== EXERCISE ==
Please print every line of the material below exactly.

== MATERIAL PROVIDED ==
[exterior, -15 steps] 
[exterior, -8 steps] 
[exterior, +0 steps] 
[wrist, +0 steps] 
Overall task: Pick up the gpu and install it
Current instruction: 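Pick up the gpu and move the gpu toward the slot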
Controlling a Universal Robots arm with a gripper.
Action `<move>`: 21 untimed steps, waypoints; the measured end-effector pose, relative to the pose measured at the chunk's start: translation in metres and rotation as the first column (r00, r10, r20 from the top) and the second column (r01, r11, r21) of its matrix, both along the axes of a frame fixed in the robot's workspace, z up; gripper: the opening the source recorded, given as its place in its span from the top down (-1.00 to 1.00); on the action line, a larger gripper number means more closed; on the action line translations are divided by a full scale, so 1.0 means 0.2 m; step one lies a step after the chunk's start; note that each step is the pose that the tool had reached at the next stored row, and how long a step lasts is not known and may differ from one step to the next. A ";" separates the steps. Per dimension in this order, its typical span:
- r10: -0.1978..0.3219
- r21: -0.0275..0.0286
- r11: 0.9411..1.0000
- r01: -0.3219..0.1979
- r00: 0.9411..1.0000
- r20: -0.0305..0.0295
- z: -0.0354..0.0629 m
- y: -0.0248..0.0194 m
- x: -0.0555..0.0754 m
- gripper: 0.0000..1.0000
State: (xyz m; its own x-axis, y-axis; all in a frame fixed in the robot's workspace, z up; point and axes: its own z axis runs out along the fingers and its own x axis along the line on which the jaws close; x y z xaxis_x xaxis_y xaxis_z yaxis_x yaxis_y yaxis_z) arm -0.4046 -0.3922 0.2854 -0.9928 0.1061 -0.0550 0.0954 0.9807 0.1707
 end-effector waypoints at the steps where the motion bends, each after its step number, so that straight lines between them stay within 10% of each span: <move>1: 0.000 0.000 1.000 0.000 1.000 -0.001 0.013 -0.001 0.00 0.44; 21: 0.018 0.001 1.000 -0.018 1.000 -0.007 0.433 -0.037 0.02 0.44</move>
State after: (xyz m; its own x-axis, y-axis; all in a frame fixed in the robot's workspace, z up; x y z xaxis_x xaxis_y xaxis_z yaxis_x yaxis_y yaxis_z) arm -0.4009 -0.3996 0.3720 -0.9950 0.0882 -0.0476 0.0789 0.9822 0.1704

== SOLUTION BELOW ==
[exterior, -15 steps] 
[exterior, -8 steps] 
[exterior, +0 steps] 
[wrist, +0 steps] 
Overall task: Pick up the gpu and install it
Current instruction: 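Pick up the gpu and move the gpu toward the slot
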Controlling a Universal Robots arm with a gripper.
Action `<move>`: 21 untimed steps, waypoints; the measured end-effector pose, relative to the pose measured at the chunk's start: translation in metres and rotation as the first column (r00, r10, r20 from the top) and the second column (r01, r11, r21) of its matrix, both along the axes of a frame fixed in the robot's workspace, z up; gripper: the opening the source recorded, given as its place in its span from the top down (-1.00 to 1.00); on the action line, a larger gripper number means more closed; on the action line translations are divided by a full scale, so 1.0 means 0.2 m; step one lies a step after the chunk's start; note that each step is the pose that the tool had reached at the next stored row, and how long a step lasts is not known and may differ from one step to the next. A ";" separates the steps. Per dimension in this order, its typical span:
- r10: -0.1978..0.3219
- r21: -0.0275..0.0286
- r11: 0.9411..1.0000
- r01: -0.3219..0.1979
- r00: 0.9411..1.0000
- r20: -0.0305..0.0295
- z: -0.0354..0.0629 m
- y: -0.0248..0.0194 m
- x: -0.0555..0.0754 m
- gripper: 0.0000..1.0000
State: (xyz m; its own x-axis, y-axis; all in a frame fixed in the robot's workspace, z up; point and axes: its own z axis runs out along the fingers and its own x axis along the line on which the jaws close; x y z xaxis_x xaxis_y xaxis_z yaxis_x yaxis_y yaxis_z) arm -0.4046 -0.3922 0.2854 -0.9928 0.1061 -0.0550 0.0954 0.9807 0.1707
 end-effector waypoints at the steps where the motion bends, each after its step number, so that straight lines between them stay within 10% of each span: <move>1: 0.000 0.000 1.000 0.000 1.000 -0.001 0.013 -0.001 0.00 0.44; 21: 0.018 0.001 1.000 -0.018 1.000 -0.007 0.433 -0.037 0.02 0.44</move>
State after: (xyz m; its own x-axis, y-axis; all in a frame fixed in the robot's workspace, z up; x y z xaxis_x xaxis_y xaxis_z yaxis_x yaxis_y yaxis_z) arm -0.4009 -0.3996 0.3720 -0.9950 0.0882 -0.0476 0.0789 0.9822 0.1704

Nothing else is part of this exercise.